DATA SHOWN.
== Segment start ==
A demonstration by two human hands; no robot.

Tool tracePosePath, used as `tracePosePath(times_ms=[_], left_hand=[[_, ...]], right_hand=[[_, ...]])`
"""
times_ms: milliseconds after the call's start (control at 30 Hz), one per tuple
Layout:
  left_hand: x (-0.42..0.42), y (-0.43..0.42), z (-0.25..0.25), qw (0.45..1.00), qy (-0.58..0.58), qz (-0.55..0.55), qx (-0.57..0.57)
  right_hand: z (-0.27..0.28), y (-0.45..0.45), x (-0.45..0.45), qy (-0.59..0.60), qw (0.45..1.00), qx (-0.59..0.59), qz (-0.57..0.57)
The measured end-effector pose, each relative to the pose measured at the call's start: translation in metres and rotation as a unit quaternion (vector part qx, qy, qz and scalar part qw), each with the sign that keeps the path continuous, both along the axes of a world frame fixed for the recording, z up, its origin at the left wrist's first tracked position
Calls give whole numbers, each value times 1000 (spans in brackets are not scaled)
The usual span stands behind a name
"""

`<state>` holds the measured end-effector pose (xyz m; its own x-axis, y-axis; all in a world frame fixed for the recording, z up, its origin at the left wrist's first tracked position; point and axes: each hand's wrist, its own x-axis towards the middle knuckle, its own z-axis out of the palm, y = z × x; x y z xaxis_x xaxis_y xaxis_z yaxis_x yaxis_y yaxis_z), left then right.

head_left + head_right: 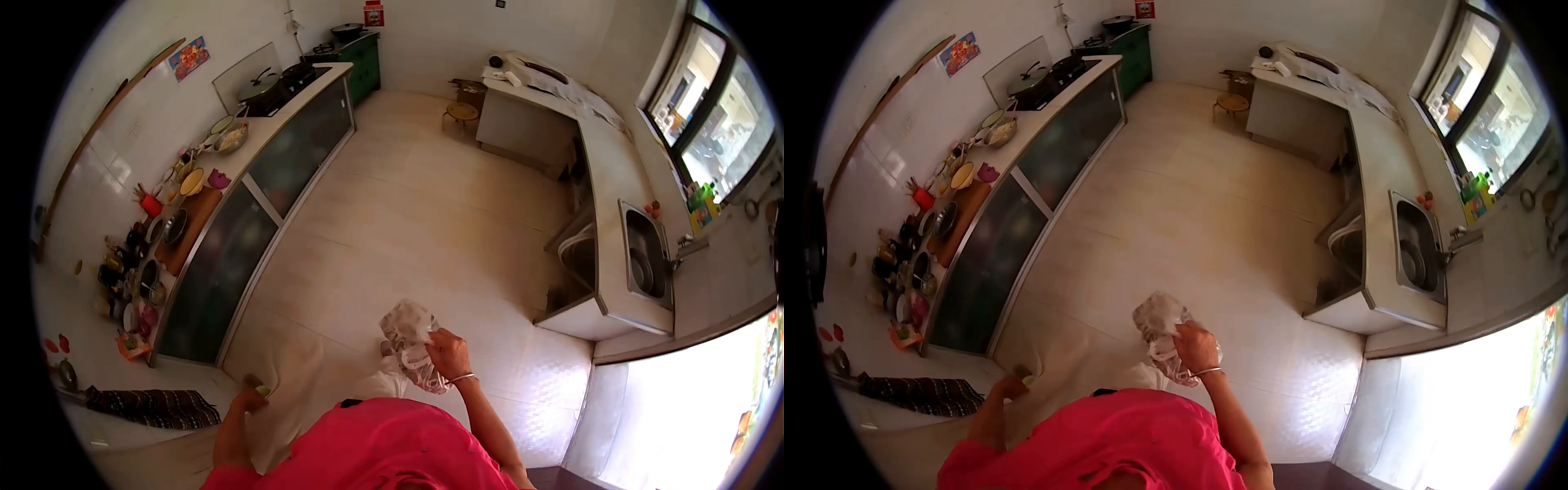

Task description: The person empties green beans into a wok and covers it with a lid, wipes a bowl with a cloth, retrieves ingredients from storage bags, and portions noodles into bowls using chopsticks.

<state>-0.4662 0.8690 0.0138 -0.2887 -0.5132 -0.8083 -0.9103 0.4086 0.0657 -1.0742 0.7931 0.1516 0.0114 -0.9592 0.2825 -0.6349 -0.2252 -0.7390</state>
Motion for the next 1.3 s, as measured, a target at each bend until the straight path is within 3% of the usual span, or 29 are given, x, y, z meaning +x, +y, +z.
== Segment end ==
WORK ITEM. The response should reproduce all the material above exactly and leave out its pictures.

TASK RESULT.
A demonstration by two human hands; no robot.

Tool tracePosePath, used as `tracePosePath(times_ms=[_], left_hand=[[_, ...]], right_hand=[[_, ...]])`
"""
times_ms: milliseconds after the call's start (control at 30 Hz), one per tuple
Layout:
  left_hand: x (-0.42..0.42), y (-0.43..0.42), z (-0.25..0.25), qw (0.45..1.00), qy (-0.58..0.58), qz (-0.55..0.55), qx (-0.57..0.57)
  right_hand: z (-0.27..0.28), y (-0.45..0.45), x (-0.45..0.45), qy (-0.59..0.60), qw (0.45..1.00), qx (-0.59..0.59), qz (-0.57..0.57)
The measured end-effector pose, each relative to the pose measured at the call's start: translation in metres and rotation as a unit quaternion (vector part qx, qy, qz and scalar part qw), each with the sign that keeps the path continuous, both along the axes of a world frame fixed for the recording, z up, its origin at the left wrist's first tracked position
Calls give whole numbers, each value times 1000 (spans in brackets are not scaled)
The usual span stands behind a name
"""

`<state>` holds the measured end-effector pose (xyz m; its own x-axis, y-axis; all in a world frame fixed for the recording, z up, its origin at the left wrist's first tracked position; point and axes: each hand's wrist, its own x-axis towards the middle knuckle, its own z-axis out of the palm, y = z × x; x y z xaxis_x xaxis_y xaxis_z yaxis_x yaxis_y yaxis_z), left then right.

head_left + head_right: 

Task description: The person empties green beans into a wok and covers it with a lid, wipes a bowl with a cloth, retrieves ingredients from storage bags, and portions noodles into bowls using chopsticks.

<state>-0.4662 0.8690 0.0138 -0.2887 -0.5132 -0.8083 -0.9103 0.4086 0.0657 -1.0742 0.7931 0.1516 0.0114 -0.9592 0.2825 -0.6349 -0.2252 -0.7390</state>
Motion for the next 1.3 s, as measured, a target at each bend until the straight path is within 3% of the usual span, or 29 are given, x, y, z meaning +x, +y, +z.

No more output is required.